# Square One order in. Six Banded Sulawesi's and 3 for $5 rummy nose.



## pjsbrent (Nov 4, 2010)

It was only one box to fill a couple spots but I was able to get some six banded Sulawesi shrimp and some Rummy Nose Tetras at 3 for $5.

Next week I'll be working on the big order for March.

Brent.


----------



## matti2uude (Jan 10, 2009)

How much are the six banded shrimp?


Sent from my iPhone using Tapatalk


----------



## pjsbrent (Nov 4, 2010)

matti2uude said:


> How much are the six banded shrimp?
> 
> Sent from my iPhone using Tapatalk


$15.99 for the regular shopper and $12.99 for the people on here.


----------



## Davy1980 (Jan 20, 2011)

Hi Brent, when will the six banded Sulawesi be available for sale? Also, do you still have the Starry Night or Mililie Red? I'm the guy from Scarborough.


----------



## Will (Jul 24, 2008)

Hi brent, is the 3 for 5$ rumminose their regular price? or a GTAA member discounted price? I might have my Dad go pick some up for our 75 gallon tank.

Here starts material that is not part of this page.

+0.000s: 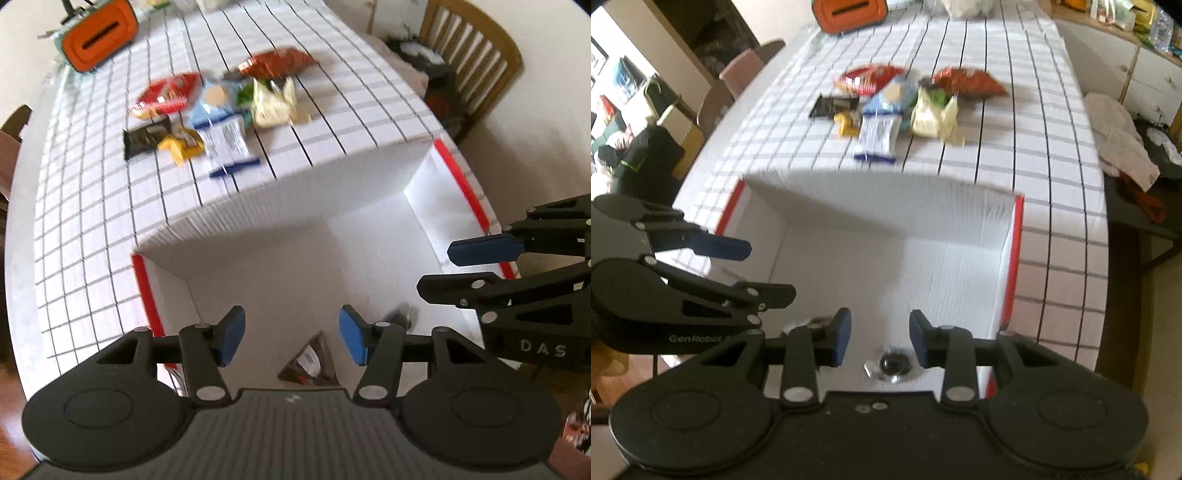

Also, if you do any marine stuff, my current interest is in feather dusters of all types, but especially hard tubed feather duster species.


----------



## pjsbrent (Nov 4, 2010)

Will Hayward said:


> Hi brent, is the 3 for 5$ rumminose their regular price? or a GTAA member discounted price? I might have my Dad go pick some up for our 75 gallon tank.
> 
> Also, if you do any marine stuff, my current interest is in feather dusters of all types, but especially hard tubed feather duster species.


That's the discounted price but if you want your dad to pick them up just tell him to ask for me and say he wants them for 3 for $5.


----------



## pjsbrent (Nov 4, 2010)

Davy1980 said:


> Hi Brent, when will the six banded Sulawesi be available for sale? Also, do you still have the Starry Night or Mililie Red? I'm the guy from Scarborough.


I have some starry nights left but the six bandeds are all gone. I have a few on hold for a customer and if they don't pick them up I'll let you know.


----------



## matti2uude (Jan 10, 2009)

pjsbrent said:


> I have some starry nights left but the six bandeds are all gone. I have a few on hold for a customer and if they don't pick them up I'll let you know.


Wow! I wanted to get a few six banded too.


----------